Publications

*You can also find my articles on my Google Scholar profile.

2024

  • Global Complexity Bound of a Proximal ADMM for Linearly-Constrained Nonseperable Nonconvex Composite Programming
    Weiwei Kong & Renato D. C. Monteiro
    SIAM Journal on Optimization 34 (2024)

    This paper proposes and analyzes a dampened proximal alternating direction method of multipliers (DP.ADMM) for solving linearly-constrained nonconvex optimization problems where the smooth part of the objective function is nonseparable. Each iteration of DP.ADMM consists of: (i) a sequence of partial proximal augmented Lagrangian (AL) updates, (ii) an under-relaxed Lagrange multiplier update, and (iii) a novel test to check whether the penalty parameter of the AL function should be updated. Under a basic Slater condition and some requirements related to the dampening factor and under-relaxation parameter, it is shown that DP.ADMM obtains a first-order stationary point of the constrained problem in $O(\varepsilon^{−3})$ iterations for a given numerical tolerance $\varepsilon>0$. One of the main novelties of the paper is that convergence of the method is obtained without requiring any rank assumptions on the constraint matrices.

2023

  • Iteration-complexity of an inner accelerated inexact proximal augmented Lagrangian method based on the classical Lagrangian function
    Weiwei Kong, Renato D. C. Monteiro, & Jefferson G. Melo,
    SIAM Journal on Optimization 33 (2023)

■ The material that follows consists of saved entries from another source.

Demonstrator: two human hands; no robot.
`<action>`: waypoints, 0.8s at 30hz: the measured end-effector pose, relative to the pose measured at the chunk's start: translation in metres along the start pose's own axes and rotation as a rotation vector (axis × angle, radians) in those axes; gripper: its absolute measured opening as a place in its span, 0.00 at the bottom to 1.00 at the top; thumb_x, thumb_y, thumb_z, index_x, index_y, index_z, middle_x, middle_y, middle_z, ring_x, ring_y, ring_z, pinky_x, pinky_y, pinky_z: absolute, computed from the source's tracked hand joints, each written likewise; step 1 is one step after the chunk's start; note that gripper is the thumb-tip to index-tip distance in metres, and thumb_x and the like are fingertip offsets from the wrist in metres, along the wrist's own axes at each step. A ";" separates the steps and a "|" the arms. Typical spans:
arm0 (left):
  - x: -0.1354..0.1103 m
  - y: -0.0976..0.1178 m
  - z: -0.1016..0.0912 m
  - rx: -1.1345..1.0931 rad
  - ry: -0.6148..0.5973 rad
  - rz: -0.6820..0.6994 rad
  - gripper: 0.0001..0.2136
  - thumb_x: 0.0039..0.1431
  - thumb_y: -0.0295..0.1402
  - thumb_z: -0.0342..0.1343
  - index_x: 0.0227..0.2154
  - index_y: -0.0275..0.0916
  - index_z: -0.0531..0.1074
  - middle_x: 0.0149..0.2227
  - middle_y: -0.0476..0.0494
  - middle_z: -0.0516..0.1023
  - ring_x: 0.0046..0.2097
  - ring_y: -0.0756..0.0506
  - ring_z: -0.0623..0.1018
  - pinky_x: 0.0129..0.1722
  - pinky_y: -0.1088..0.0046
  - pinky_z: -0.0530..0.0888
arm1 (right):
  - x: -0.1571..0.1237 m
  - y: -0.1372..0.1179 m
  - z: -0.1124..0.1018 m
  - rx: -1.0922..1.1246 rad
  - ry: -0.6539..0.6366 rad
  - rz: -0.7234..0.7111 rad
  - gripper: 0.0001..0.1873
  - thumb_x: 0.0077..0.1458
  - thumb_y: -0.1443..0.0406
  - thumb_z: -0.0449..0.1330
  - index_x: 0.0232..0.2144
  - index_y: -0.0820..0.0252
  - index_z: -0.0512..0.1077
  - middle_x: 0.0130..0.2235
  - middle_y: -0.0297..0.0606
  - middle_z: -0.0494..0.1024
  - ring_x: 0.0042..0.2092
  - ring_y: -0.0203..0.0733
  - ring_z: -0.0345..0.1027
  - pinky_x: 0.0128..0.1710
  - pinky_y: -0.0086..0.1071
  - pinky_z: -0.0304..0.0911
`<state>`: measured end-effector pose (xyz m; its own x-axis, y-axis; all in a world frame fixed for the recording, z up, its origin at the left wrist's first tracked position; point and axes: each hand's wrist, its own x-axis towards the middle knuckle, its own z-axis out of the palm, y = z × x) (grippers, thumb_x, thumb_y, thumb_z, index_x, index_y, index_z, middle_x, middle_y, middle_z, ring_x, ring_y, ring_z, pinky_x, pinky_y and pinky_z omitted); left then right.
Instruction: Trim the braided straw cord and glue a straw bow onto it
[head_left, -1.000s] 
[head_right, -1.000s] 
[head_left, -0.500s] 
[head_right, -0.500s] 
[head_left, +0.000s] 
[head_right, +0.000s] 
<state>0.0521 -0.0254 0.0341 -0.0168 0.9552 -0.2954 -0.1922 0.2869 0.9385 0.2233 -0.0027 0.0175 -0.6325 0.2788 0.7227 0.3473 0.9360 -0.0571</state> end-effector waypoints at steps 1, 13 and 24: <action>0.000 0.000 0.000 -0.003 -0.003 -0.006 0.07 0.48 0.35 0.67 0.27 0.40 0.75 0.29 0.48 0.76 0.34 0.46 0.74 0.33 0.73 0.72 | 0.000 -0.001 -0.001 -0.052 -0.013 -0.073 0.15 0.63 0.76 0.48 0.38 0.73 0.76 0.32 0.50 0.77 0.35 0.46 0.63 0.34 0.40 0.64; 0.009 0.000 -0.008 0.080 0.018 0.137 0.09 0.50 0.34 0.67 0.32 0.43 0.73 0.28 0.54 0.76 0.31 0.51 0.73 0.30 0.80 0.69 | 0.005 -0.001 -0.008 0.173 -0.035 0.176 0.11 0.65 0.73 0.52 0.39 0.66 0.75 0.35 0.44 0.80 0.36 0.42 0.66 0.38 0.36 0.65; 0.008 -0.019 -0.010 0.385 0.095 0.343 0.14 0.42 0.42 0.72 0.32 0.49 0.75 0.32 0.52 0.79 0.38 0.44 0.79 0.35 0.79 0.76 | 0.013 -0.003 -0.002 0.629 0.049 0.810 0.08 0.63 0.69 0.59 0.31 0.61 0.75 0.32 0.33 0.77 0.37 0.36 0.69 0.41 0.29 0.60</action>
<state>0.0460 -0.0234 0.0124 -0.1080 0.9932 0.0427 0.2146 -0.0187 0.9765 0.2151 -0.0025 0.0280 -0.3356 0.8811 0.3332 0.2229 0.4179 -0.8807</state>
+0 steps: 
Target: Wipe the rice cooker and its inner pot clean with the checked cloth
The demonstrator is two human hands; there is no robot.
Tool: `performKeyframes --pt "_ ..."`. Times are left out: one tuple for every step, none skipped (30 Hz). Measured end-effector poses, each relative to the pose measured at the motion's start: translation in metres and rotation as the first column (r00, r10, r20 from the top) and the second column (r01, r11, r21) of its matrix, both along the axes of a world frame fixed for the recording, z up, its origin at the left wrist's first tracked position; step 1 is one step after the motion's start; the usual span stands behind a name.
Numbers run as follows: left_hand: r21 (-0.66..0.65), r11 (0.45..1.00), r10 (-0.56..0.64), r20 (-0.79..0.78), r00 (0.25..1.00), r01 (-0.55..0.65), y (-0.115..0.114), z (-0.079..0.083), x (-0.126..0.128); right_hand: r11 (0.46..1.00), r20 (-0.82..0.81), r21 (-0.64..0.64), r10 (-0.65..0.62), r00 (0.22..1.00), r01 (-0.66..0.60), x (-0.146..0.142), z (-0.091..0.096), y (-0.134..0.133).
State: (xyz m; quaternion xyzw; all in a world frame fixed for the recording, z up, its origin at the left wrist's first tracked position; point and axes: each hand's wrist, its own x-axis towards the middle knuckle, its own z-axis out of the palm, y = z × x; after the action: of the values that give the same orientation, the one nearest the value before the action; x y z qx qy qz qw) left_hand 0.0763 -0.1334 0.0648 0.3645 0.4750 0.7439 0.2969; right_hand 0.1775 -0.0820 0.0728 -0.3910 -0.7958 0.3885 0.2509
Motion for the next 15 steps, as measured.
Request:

    This paper establishes the iteration-complexity of an inner accelerated inexact proximal augmented Lagrangian (IAIPAL) method for solving linearly-constrained smooth nonconvex composite optimization problems that is based on the classical augmented Lagrangian (AL) function. More specifically, each IAIPAL iteration consists of inexactly solving a proximal AL subproblem by an accelerated composite gradient (ACG) method followed by a classical Lagrange multiplier update. Under the assumption that the domain of the composite function is bounded and the problem has a Slater point, it is shown that IAIPAL generates an approximate stationary solution in $O(\varepsilon^{−5/2}\log^2 \varepsilon^{−1})$ ACG iterations where $\varepsilon>0$ is a tolerance for both stationarity and feasibility. Moreover, the above bound is derived without assuming that the initial point is feasible. Finally, numerical results are presented to demonstrate the strong practical performance of IAIPAL.
  • An Accelerated Inexact Dampened Augmented Lagrangian Method for Linearly-Constrained Nonconvex Composite Optimization Problems
    Weiwei Kong & Renato D. C. Monteiro
    Computational Optimization and Applications (2023)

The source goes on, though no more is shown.